Statistics help you identify the right problem, quantify the magnitude of the problem, measure the impact of the changes, and enable fact-based decision making. The tools we will cover in this blog are:

### Pareto

Pareto Charts are a method of organizing errors, problems, or defects to help focus on problem solving efforts. Juron popularized Pareto’s work when he suggested that 80% of the problems are a result of only 20% of the causes. By displaying the longest bars on the left and the shortest on the right, the chart is a good depiction of which situations are the most significant.

### Histogram

Histograms show the range of values of a measurement and the frequency with which each value occurs. They show the most frequently occurring readings as well as the variations in the measurements. Useful when you want to look at frequencies of an occurrence of specific values.

### Box Plot

Box plots graphically depict the differences in groups of numeric data around the mean and median. Rather than just frequencies (as in a histogram), logically groups the data into percentiles of a population. Unlike many other graphical tools, Boxplots show outliers.

### Scatter Plots

Scatter Plots show the relationship between two variables. If the two variables are closely related, the data points will form a tight band. If a random pattern results, the variables are unrelated.

### Control Charts

• Are Special Causes of Variation Present? Special Causes exist if any of the points are found to lie outside of the control limits or if the points display any type of systematic pattern.
• If special causes are detected,  actions are taken to eliminate the causes
• Once special causes are removed, measure process capability
• Measure variation. If variation is excessive, analyze the process and improve capability.

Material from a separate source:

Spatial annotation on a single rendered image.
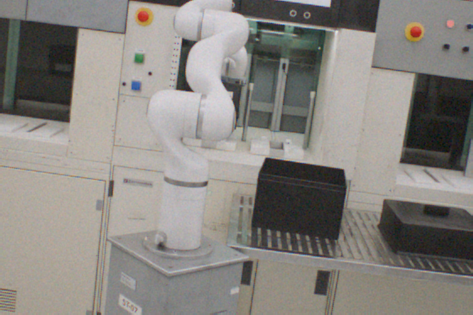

The objective of control chart is to discriminate between common and special causes of variation. In order to ensure the effectiveness of the chart, the rational sampling should be employed. Subgroup samples for control charts should be selected in such a way that observations within a subgroup are all produced under very similar process conditions over a very short interval of time. This way, the chance of variation within subgroups is minimized and is likely that the variation within subgroups will be due mainly to common causes. This is different from random sampling and results in control charts with the greatest sensitivity to detect special causes of variation.

It is important to understand how control limits are set. Usually, the control limits are set three standard deviations above and below the center line of the chart. The control limits define the amount of natural or common cause variation inherent to the process. Any points within the limits represent random variability and any of the points falling outside provides a signal that the process is unstable and that the amount of variability exceeds the usual, predictable amount. For the normal distribution, the mean plus / minus 3 standard deviations cover 99.7 % of the distribution and implies a stable process. The chance of observing a value that differs from the mean more than 3 standard deviations is very rare. The chance is so small that if we observe such an extreme value we would attribute its existence to a special cause.

### Run Charts

Run Charts

Run Charts are used to display process results observed over time. Data displayed represents output of a performance. Run Charts help to detect shifts in trends and patterns.